| To do |
Your task is to output the data exactly as it stands.

| Data block |

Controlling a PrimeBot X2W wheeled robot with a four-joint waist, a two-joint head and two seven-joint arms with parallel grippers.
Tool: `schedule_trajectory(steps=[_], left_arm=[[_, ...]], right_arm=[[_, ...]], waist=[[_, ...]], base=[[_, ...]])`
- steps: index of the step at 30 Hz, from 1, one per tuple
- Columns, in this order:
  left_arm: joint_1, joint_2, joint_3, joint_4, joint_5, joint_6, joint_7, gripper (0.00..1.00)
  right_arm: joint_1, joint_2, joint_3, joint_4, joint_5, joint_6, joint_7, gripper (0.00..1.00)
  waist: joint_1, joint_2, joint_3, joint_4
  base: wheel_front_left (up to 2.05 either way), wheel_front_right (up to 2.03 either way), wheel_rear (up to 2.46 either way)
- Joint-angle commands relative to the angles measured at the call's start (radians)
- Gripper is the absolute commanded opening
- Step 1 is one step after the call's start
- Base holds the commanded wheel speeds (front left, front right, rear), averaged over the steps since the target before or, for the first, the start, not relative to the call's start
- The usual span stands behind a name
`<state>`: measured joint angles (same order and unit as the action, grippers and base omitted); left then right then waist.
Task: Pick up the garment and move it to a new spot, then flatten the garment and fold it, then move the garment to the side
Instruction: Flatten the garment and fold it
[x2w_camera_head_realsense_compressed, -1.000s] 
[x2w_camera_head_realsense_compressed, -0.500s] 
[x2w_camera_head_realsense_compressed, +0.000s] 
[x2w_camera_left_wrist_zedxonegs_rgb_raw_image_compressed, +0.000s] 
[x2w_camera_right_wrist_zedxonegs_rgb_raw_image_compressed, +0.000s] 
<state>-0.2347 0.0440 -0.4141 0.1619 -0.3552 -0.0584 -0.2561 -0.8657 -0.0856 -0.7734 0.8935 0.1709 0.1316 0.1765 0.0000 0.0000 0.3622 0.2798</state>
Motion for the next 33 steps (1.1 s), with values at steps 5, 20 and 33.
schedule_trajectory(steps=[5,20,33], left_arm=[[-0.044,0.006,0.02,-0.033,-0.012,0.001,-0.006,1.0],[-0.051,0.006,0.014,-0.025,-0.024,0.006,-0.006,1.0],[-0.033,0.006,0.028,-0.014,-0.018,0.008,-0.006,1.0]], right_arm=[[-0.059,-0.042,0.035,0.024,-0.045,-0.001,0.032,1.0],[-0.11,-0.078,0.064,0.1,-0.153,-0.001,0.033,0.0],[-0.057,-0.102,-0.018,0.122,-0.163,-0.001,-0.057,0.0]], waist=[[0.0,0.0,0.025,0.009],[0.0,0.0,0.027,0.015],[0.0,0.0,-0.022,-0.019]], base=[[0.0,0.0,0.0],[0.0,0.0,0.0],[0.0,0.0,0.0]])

| Answer for this exercise |
Controlling a PrimeBot X2W wheeled robot with a four-joint waist, a two-joint head and two seven-joint arms with parallel grippers.
Tool: `schedule_trajectory(steps=[_], left_arm=[[_, ...]], right_arm=[[_, ...]], waist=[[_, ...]], base=[[_, ...]])`
- steps: index of the step at 30 Hz, from 1, one per tuple
- Columns, in this order:
  left_arm: joint_1, joint_2, joint_3, joint_4, joint_5, joint_6, joint_7, gripper (0.00..1.00)
  right_arm: joint_1, joint_2, joint_3, joint_4, joint_5, joint_6, joint_7, gripper (0.00..1.00)
  waist: joint_1, joint_2, joint_3, joint_4
  base: wheel_front_left (up to 2.05 either way), wheel_front_right (up to 2.03 either way), wheel_rear (up to 2.46 either way)
- Joint-angle commands relative to the angles measured at the call's start (radians)
- Gripper is the absolute commanded opening
- Step 1 is one step after the call's start
- Base holds the commanded wheel speeds (front left, front right, rear), averaged over the steps since the target before or, for the first, the start, not relative to the call's start
- The usual span stands behind a name
`<state>`: measured joint angles (same order and unit as the action, grippers and base omitted); left then right then waist.
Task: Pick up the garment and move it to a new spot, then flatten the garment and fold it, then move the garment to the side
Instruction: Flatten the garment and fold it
[x2w_camera_head_realsense_compressed, -1.000s] 
[x2w_camera_head_realsense_compressed, -0.500s] 
[x2w_camera_head_realsense_compressed, +0.000s] 
[x2w_camera_left_wrist_zedxonegs_rgb_raw_image_compressed, +0.000s] 
[x2w_camera_right_wrist_zedxonegs_rgb_raw_image_compressed, +0.000s] 
<state>-0.2347 0.0440 -0.4141 0.1619 -0.3552 -0.0584 -0.2561 -0.8657 -0.0856 -0.7734 0.8935 0.1709 0.1316 0.1765 0.0000 0.0000 0.3622 0.2798</state>
Motion for the next 33 steps (1.1 s), with values at steps 5, 20 and 33.
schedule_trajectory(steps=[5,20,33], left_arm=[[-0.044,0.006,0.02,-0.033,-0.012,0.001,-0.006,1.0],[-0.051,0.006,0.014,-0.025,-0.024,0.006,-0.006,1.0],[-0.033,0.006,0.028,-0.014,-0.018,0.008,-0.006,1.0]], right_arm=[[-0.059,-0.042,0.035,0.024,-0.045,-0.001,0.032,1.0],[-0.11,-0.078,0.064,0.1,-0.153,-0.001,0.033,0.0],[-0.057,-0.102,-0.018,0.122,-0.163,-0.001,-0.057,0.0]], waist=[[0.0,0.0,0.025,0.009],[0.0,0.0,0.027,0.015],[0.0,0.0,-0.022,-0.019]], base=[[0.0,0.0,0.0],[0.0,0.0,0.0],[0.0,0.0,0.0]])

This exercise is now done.